OBJECTIVE: To evaluate the usefulness of a mismatch between the severity of acute clinical manifestations and the diffusion-weighted imaging (DWI) lesion in predicting early stroke outcome and infarct volume.
METHODS: One hundred sixty-six patients with a hemispheric ischemic stroke of <12 hours' duration were studied. The NIH Stroke Scale (NIHSS) score and the volume of DWI lesion were measured on admission and at 72 +/- 12 hours. Infarct volume was measured on T2-weighted or fluid-attenuated inversion recovery images at day 30. Early neurologic deterioration (END) was defined as an increase of > or =4 points between the two NIHSS evaluations. Thirty-eight patients received IV thrombolysis or abciximab. Clinical-DWI mismatch (CDM) was defined as NIHSS score of > or =8 and ischemic volume on DWI of < or =25 mL on admission. The adjusted influence of CDM on END, DWI lesion enlargement at 72 hours, and infarct growth at day 30 was evaluated by logistic regression analysis and generalized linear models.

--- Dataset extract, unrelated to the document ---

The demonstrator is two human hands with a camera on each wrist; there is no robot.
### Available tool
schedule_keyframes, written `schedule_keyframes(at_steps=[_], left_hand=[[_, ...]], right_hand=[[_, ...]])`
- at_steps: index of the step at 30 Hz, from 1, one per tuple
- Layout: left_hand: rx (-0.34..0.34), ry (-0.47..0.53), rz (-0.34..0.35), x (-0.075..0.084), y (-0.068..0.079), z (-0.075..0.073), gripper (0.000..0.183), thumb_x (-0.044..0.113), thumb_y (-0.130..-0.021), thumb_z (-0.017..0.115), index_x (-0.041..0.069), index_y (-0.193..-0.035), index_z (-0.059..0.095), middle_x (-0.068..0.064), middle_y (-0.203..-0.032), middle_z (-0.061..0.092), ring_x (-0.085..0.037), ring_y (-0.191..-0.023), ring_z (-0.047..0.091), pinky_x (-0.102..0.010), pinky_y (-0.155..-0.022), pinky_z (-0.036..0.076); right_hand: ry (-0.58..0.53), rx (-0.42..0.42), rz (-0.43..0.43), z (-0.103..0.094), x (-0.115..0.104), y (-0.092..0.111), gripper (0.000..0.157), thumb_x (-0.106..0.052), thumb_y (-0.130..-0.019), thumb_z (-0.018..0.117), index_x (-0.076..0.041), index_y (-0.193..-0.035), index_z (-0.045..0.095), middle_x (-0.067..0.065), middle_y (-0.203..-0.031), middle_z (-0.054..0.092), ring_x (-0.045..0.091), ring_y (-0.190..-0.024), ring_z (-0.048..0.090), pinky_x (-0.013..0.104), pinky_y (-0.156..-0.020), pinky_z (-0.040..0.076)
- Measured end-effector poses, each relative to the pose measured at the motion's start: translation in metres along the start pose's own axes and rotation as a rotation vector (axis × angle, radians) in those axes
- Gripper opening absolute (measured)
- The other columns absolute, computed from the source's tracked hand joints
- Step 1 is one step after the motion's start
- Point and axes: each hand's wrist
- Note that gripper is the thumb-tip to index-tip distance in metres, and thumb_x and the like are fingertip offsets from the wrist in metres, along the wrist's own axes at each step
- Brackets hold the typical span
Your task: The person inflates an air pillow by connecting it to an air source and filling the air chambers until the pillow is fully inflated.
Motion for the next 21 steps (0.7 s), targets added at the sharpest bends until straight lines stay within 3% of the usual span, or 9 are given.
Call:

RESULTS: CDM was found in 87 patients (52.4%). Patients with CDM had a higher risk of END than patients without CDM because NIHSS < 8 (odds ratio [OR], 9.0; 95% CI,1.9 to 42) or DWI lesion > 25 mL (OR, 2.0; 95% CI, 0.8 to 4.9). CDM was associated with an increase of 46 to 68 mL in the mean volume of DWI lesion enlargement and infarct growth in comparison with non-CDM. All the effects were even greater and significant in patients not treated with reperfusion therapies.
CONCLUSIONS: Acute stroke patients with an NIHSS score of > or =8 and DWI volume of < or =25 mL have a higher probability of infarct growth and early neurologic deterioration. The new concept of CDM may identify patients with tissue at risk of infarction for thrombolytic or neuroprotective drugs.